Bayesian Non-Negative Matrix Factorization (NMF) is a method of interest in fields including genomics, neuroscience, and audio and image processing. Bayesian Poisson NMF is of particular importance for counts data, for example in cancer mutational signature analysis. However, MCMC methods for Bayesian Poisson NMF require a computationally intensive augmentation. Further, identifying latent rank is necessary, but commonly used heuristic approaches are slow and potentially subjective, while methods that learn rank automatically are unable to provide posterior uncertainties. In this paper, we introduce bayesNMF, a computationally efficient Gibbs sampler for Bayesian Poisson NMF. Metropolis-Hastings steps are used to avoid augmentation, where full conditionals from a Normal-likelihood NMF is used as geometry-informed, high-overlap proposals. We additionally define sparse Bayesian factor inclusion (SBFI) as a method to identify rank automatically while providing posterior uncertainty quantification. We provide an open-source R software package with all of the models and plotting capabilities demonstrated in this paper on GitHub at jennalandy/bayesNMF, and supplemental materials are available online.
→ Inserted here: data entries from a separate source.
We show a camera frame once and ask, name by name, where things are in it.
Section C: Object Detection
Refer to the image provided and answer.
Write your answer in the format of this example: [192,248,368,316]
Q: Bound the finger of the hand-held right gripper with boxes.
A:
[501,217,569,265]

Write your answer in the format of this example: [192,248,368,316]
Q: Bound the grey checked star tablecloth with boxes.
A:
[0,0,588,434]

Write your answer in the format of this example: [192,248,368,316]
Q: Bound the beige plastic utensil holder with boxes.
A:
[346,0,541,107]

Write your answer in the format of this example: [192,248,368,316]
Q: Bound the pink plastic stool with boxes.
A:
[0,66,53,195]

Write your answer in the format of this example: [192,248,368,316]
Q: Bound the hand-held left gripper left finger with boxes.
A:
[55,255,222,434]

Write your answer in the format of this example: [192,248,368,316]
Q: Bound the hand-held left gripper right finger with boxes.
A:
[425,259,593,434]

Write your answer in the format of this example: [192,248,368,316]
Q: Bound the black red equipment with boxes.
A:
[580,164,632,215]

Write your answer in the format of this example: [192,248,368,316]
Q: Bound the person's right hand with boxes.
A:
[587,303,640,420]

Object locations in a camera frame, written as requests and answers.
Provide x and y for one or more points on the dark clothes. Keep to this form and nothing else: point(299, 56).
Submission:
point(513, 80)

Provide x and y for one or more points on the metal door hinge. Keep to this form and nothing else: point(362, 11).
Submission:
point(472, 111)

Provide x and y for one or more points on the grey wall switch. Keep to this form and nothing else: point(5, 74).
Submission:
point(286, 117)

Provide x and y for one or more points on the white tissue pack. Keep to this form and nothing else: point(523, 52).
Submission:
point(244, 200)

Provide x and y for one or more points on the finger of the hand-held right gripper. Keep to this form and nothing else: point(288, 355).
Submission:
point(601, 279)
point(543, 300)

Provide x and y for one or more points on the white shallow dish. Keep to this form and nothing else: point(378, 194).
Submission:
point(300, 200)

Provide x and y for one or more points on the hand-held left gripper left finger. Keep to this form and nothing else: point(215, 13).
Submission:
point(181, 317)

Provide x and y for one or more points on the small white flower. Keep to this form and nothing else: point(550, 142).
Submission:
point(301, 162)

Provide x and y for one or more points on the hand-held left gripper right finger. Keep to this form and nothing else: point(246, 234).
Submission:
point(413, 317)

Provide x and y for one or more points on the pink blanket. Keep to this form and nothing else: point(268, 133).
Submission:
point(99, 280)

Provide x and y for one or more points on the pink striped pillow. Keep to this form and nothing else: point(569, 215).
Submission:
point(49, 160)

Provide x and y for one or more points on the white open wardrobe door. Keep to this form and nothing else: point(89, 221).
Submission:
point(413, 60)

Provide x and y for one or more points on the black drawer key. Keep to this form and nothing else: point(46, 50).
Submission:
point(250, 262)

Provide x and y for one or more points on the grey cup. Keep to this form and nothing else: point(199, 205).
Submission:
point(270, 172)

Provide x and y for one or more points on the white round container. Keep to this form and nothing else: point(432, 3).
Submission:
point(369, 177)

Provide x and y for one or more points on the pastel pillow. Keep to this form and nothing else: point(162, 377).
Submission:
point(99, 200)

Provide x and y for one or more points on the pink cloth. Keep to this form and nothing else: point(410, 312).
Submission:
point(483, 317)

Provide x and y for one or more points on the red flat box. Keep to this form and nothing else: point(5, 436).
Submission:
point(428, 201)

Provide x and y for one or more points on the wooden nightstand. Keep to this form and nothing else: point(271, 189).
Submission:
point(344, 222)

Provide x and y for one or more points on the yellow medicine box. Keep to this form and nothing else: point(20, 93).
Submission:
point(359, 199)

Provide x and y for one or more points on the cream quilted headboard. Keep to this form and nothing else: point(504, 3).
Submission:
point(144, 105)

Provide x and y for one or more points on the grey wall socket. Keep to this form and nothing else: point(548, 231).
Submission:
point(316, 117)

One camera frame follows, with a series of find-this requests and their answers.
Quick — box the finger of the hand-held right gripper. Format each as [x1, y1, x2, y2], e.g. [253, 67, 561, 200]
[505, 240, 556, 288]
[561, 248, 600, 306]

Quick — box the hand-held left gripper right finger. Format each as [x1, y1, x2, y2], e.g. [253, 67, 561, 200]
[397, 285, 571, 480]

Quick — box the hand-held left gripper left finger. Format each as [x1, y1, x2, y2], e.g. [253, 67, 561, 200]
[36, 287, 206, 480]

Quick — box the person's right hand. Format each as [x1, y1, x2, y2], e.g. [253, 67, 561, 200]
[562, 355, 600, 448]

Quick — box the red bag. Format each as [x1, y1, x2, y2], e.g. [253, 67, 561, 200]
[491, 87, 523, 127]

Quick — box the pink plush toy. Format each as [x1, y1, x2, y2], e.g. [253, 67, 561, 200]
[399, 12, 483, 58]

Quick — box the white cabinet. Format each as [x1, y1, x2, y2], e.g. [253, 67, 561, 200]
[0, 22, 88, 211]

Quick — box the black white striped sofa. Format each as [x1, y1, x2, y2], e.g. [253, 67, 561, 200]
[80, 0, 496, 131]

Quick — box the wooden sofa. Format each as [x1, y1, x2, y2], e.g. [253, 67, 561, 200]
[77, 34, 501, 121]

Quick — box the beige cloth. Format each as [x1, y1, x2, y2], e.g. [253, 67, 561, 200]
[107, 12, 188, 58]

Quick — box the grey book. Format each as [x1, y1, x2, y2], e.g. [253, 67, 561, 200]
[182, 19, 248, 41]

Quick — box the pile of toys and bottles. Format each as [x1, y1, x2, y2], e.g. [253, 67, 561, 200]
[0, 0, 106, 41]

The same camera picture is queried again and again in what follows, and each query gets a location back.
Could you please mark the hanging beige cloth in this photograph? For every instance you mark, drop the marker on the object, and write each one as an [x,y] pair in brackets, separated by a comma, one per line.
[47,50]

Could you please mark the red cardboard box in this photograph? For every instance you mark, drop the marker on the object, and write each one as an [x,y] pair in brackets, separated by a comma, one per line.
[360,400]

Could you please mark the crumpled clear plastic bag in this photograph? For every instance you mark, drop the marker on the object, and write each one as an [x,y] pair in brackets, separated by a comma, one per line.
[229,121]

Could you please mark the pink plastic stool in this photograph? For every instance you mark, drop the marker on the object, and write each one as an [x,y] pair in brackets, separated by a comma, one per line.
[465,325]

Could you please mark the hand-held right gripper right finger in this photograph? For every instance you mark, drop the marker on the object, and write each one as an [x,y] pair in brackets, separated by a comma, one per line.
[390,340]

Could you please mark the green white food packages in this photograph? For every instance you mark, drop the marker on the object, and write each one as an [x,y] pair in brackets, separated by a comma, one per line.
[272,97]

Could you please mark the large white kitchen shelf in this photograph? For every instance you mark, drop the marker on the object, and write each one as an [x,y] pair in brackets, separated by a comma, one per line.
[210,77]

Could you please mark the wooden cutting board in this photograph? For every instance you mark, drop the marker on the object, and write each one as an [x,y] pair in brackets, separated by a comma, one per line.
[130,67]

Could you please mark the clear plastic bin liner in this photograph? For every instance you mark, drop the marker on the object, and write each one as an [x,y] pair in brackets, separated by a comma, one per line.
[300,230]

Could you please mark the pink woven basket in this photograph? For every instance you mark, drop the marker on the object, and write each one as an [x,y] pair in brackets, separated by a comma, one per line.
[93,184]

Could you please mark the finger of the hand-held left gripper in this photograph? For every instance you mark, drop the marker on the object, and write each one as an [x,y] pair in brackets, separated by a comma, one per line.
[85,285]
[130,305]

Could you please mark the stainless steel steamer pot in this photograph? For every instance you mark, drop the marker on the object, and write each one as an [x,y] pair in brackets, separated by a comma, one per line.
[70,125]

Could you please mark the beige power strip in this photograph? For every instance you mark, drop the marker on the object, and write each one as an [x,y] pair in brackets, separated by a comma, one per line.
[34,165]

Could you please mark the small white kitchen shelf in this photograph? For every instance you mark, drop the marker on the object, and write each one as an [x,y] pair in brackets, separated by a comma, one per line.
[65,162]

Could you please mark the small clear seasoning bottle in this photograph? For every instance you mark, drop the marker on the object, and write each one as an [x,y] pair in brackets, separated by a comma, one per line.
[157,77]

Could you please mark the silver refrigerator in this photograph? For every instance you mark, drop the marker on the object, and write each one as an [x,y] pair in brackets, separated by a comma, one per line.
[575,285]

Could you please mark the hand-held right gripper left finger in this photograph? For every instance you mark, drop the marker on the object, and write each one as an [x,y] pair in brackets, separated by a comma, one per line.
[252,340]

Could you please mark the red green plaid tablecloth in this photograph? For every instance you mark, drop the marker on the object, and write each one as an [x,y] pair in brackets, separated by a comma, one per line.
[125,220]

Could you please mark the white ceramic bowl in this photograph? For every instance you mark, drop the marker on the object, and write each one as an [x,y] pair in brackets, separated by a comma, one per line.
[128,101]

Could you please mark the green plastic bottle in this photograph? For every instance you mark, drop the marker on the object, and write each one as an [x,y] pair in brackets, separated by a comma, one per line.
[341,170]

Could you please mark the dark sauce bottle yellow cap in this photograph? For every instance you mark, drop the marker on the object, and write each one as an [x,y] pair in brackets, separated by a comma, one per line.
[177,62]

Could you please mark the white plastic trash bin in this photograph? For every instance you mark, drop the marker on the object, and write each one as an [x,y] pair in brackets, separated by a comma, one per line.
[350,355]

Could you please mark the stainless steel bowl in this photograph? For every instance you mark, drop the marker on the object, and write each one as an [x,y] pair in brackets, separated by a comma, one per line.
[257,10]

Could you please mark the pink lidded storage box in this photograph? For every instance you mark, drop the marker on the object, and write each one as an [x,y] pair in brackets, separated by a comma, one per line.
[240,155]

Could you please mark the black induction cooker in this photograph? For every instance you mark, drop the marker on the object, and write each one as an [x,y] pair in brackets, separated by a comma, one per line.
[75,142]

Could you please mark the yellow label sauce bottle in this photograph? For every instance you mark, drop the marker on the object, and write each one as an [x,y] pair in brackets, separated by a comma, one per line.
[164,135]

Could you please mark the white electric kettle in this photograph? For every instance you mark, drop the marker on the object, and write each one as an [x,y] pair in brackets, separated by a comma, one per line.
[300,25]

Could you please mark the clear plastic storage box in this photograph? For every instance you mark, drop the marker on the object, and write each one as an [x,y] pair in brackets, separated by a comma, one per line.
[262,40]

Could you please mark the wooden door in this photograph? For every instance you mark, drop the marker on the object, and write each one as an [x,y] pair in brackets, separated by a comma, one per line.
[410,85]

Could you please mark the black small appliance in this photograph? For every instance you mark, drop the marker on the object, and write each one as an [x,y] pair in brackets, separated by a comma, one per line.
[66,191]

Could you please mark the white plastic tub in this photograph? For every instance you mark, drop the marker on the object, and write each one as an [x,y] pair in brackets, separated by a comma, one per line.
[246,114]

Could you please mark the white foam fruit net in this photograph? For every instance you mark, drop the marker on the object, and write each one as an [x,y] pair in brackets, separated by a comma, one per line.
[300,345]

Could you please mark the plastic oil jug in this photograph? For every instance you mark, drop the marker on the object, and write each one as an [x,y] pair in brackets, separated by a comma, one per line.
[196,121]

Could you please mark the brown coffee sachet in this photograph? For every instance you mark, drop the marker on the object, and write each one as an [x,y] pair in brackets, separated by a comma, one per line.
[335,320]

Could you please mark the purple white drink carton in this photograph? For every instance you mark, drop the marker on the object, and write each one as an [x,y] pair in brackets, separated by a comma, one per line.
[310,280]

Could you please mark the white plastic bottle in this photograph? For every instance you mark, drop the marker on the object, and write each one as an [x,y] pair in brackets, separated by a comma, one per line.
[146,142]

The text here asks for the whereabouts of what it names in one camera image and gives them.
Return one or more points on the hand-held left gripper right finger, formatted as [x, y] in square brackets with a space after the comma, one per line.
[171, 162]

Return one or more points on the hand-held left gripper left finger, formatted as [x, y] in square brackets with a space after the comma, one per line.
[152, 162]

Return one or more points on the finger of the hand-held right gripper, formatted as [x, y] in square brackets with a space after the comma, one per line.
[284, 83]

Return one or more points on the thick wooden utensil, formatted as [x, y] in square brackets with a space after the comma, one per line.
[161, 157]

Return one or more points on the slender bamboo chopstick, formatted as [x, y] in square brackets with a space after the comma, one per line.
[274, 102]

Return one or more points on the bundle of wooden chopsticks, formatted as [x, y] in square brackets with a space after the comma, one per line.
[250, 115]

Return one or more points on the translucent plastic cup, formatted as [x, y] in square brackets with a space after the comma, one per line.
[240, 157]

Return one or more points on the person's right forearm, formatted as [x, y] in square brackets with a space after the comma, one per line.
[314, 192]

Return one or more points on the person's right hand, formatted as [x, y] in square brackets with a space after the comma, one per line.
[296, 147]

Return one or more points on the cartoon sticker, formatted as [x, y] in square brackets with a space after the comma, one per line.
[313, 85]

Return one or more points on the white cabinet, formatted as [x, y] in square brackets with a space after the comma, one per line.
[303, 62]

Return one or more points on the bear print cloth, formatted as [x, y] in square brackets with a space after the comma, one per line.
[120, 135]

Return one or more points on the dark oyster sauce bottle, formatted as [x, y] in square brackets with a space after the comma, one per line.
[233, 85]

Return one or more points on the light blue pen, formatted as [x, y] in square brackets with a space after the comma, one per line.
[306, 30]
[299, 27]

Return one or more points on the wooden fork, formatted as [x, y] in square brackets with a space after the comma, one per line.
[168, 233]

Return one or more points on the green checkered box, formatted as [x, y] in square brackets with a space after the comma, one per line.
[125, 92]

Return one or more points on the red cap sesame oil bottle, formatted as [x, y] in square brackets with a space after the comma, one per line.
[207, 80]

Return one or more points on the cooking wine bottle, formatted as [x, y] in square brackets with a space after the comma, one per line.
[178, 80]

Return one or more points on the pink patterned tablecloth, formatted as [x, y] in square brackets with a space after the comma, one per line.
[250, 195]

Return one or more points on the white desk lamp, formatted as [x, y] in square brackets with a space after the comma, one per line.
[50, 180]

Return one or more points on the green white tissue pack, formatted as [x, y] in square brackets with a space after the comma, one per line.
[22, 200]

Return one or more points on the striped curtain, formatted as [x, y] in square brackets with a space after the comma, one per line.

Although our applications focus on cancer mutational signatures, our software and results can be extended to any use of Bayesian Poisson NMF.

翻译：贝叶斯非负矩阵分解（NMF）是基因组学、神经科学以及音频与图像处理等领域备受关注的方法。其中，贝叶斯泊松NMF特别适用于计数数据，例如在癌症突变特征分析中。然而，针对贝叶斯泊松NMF的马尔可夫链蒙特卡洛方法需要计算密集的增广步骤。此外，确定潜在秩是必要的，但常用的启发式方法速度慢且可能具有主观性，而自动学习秩的方法则无法提供后验不确定性。本文提出bayesNMF，一种计算高效的贝叶斯泊松NMF吉布斯采样器。该方法采用Metropolis-Hastings步骤以避免增广，其中利用正态似然NMF的完全条件分布作为几何感知、高重叠的提议分布。我们还定义了稀疏贝叶斯因子包含（SBFI）作为自动识别秩并同时提供后验不确定性量化的方法。我们在GitHub（jennalandy/bayesNMF）上提供了开源R软件包，包含本文展示的所有模型和绘图功能，补充材料可在线上获取。尽管我们的应用聚焦于癌症突变特征分析，但本软件及结果可扩展至任何贝叶斯泊松NMF的应用场景。